__Problem to work on__
Check every line of the entries that follow, and copy the ones containing "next".

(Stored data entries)
- Opening Delimiter -

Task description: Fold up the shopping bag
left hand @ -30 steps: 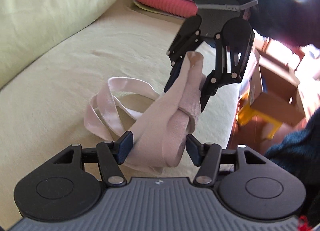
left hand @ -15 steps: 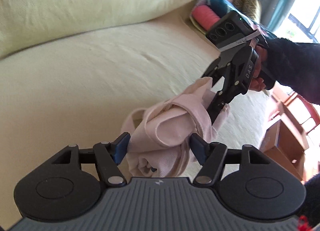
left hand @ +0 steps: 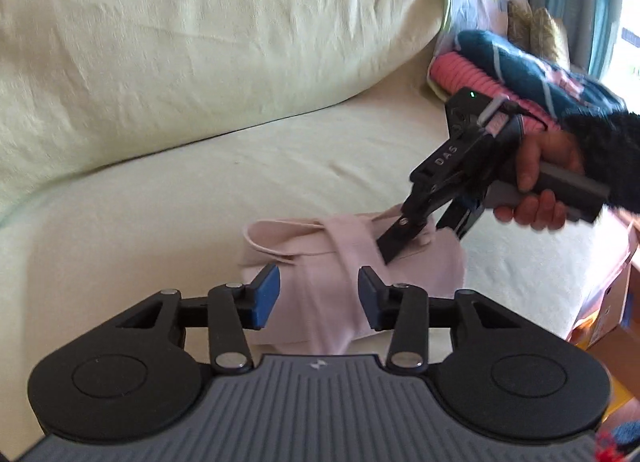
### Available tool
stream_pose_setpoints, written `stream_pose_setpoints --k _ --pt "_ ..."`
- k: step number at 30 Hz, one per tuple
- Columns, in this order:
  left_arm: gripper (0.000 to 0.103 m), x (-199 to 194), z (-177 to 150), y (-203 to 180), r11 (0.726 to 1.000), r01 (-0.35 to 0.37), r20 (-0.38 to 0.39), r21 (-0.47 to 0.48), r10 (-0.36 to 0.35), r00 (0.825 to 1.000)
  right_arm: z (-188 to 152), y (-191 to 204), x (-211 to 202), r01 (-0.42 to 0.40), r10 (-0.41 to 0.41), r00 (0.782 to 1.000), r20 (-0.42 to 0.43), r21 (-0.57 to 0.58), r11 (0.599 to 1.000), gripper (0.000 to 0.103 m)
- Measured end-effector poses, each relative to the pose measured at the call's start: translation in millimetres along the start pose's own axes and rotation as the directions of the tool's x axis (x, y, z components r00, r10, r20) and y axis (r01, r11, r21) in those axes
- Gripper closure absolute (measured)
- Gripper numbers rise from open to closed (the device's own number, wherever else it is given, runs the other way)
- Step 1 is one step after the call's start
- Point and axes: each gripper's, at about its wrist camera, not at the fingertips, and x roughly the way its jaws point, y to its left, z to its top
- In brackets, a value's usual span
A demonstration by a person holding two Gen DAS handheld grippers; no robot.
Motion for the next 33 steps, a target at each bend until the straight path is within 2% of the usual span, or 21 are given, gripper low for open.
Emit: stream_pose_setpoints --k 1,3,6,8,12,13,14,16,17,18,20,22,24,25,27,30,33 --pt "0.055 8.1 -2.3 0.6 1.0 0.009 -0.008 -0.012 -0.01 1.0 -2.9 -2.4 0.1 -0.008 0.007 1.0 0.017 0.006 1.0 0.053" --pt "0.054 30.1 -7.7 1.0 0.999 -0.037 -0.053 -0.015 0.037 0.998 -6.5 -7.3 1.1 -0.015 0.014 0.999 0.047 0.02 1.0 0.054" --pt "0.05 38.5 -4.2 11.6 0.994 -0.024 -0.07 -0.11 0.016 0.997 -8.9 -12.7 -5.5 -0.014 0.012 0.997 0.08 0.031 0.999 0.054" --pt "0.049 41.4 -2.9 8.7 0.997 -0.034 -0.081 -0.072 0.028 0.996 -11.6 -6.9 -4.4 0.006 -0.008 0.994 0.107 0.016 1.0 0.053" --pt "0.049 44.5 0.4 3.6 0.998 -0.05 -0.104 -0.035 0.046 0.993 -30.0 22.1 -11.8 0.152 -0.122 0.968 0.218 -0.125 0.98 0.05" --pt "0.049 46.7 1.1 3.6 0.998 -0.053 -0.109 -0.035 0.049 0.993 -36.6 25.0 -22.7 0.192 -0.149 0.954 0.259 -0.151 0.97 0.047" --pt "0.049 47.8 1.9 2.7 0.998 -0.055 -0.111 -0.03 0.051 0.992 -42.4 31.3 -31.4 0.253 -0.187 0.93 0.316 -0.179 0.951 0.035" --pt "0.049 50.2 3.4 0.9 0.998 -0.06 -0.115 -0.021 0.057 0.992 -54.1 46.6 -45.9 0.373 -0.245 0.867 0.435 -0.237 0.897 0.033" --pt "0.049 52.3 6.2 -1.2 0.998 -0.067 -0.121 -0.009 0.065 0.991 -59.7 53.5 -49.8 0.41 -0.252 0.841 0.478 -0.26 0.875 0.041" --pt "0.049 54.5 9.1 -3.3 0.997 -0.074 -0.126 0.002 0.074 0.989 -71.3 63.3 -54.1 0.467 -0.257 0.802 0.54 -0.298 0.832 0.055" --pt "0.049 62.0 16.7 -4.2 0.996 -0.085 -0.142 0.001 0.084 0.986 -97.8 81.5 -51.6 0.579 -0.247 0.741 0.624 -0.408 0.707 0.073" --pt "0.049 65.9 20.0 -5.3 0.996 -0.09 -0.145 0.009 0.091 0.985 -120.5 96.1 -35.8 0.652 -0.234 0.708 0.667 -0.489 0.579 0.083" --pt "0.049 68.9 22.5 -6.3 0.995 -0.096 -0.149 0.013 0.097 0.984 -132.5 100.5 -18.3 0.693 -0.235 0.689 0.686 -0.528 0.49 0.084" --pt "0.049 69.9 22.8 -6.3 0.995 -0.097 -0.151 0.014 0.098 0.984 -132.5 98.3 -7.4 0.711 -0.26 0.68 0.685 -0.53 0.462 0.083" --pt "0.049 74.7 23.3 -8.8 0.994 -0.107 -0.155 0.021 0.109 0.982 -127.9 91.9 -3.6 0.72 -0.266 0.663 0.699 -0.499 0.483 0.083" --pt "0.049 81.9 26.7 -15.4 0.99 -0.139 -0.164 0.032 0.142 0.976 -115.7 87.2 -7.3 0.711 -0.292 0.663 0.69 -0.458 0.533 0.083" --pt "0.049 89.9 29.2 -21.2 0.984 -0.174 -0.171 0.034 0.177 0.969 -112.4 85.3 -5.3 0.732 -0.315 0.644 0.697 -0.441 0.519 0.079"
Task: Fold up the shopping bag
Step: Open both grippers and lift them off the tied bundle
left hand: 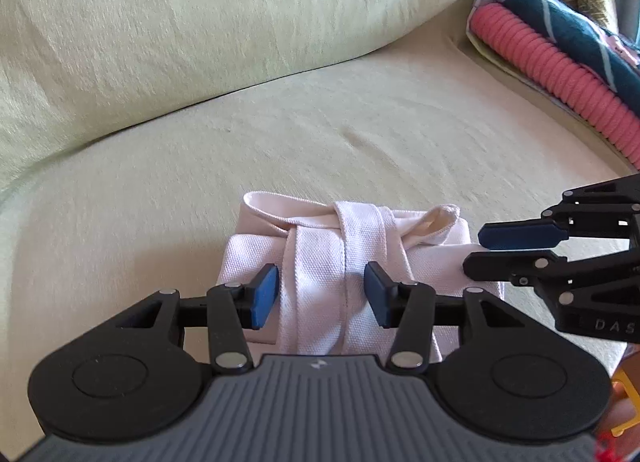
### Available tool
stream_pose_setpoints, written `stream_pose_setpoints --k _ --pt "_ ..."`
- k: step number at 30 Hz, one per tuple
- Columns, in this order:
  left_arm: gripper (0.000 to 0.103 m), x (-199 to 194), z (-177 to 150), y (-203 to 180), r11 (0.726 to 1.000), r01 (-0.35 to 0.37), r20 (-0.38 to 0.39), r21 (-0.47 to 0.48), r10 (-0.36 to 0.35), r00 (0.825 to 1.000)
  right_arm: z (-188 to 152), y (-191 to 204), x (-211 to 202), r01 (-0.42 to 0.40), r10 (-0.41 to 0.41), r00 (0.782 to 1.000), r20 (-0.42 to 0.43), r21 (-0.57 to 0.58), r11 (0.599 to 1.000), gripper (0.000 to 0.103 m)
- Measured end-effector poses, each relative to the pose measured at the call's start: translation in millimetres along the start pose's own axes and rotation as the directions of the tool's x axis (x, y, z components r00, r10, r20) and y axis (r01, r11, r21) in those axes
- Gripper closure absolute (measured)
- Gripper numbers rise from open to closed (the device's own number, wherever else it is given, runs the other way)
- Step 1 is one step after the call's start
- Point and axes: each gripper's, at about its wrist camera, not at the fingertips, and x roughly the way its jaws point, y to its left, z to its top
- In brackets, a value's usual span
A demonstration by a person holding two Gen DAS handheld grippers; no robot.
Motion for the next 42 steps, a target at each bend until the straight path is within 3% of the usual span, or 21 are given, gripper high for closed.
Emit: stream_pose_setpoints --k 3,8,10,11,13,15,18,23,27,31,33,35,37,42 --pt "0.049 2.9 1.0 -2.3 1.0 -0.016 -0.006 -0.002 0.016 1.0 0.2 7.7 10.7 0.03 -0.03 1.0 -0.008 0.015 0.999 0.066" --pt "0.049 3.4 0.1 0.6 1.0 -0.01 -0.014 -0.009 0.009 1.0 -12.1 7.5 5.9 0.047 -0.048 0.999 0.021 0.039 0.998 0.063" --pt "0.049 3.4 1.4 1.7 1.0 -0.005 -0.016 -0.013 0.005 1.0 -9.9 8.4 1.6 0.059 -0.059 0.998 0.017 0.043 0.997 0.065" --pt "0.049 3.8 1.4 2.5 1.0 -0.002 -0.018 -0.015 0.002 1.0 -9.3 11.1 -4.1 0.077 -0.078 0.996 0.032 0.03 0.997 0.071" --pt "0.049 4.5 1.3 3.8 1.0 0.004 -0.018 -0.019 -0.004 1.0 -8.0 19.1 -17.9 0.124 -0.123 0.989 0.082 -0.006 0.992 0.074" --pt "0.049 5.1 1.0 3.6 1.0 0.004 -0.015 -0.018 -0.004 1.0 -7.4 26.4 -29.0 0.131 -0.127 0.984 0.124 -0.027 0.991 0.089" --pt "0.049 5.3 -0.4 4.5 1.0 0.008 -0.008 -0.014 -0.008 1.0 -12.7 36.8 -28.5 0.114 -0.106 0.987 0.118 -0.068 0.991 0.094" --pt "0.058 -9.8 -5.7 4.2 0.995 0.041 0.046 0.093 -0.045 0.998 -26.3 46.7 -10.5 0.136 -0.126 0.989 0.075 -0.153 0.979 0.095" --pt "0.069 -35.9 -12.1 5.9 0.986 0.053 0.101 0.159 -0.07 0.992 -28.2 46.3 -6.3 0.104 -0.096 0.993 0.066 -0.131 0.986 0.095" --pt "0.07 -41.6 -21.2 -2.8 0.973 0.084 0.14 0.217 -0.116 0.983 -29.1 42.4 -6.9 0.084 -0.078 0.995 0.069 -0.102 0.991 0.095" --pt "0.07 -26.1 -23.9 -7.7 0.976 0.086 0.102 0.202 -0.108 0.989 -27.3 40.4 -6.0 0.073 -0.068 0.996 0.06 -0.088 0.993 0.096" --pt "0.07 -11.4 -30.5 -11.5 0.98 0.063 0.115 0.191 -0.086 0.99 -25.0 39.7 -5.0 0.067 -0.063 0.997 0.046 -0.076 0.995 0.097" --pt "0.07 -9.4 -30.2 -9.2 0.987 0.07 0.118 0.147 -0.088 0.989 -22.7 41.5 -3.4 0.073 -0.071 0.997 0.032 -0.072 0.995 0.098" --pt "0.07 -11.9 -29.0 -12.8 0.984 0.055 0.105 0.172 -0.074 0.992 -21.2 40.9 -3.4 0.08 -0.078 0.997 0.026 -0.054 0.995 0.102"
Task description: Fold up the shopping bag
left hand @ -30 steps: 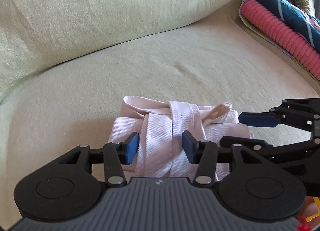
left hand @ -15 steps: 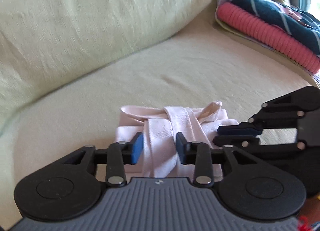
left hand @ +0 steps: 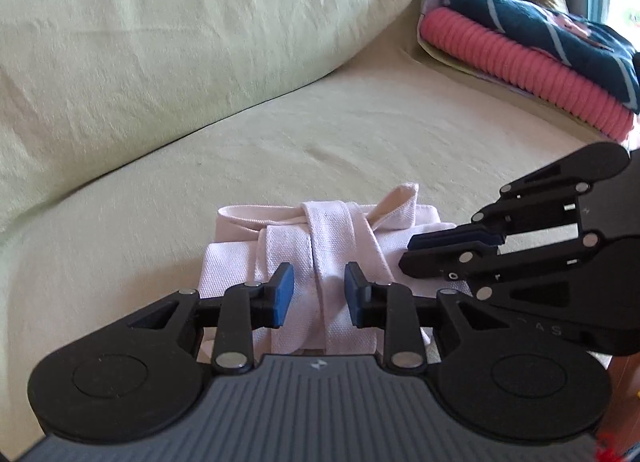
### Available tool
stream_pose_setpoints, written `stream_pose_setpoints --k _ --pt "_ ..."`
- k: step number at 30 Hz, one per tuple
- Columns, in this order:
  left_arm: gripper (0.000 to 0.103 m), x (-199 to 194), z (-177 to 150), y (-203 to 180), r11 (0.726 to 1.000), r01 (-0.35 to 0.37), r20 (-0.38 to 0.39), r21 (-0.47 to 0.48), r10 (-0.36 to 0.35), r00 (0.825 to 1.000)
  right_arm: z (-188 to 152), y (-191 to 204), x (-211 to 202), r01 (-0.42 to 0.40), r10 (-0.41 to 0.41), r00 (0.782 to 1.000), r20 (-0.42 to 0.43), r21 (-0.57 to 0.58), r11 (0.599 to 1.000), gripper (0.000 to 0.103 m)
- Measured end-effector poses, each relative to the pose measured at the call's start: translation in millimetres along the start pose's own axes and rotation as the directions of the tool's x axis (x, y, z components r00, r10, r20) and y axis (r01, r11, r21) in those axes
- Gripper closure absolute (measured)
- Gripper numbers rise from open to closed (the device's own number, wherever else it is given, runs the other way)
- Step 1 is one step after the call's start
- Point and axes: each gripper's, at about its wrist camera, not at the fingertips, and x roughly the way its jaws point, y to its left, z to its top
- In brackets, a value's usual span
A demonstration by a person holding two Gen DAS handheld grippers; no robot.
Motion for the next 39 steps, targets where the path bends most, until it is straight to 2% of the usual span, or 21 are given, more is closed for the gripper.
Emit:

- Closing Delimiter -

__Exercise output__
Motion for the next 33 steps, a target at each bend until the straight path is within 2% of the usual span, or 21 are given, gripper low for open.
Motion for the next 42 steps, a target at each bend until the straight path is within 3% of the usual span, or 21 are given, gripper high for closed.
Motion for the next 39 steps, targets where the path bends most, until it is straight to 2% of the usual span, or 21 are given, more is closed for the gripper.

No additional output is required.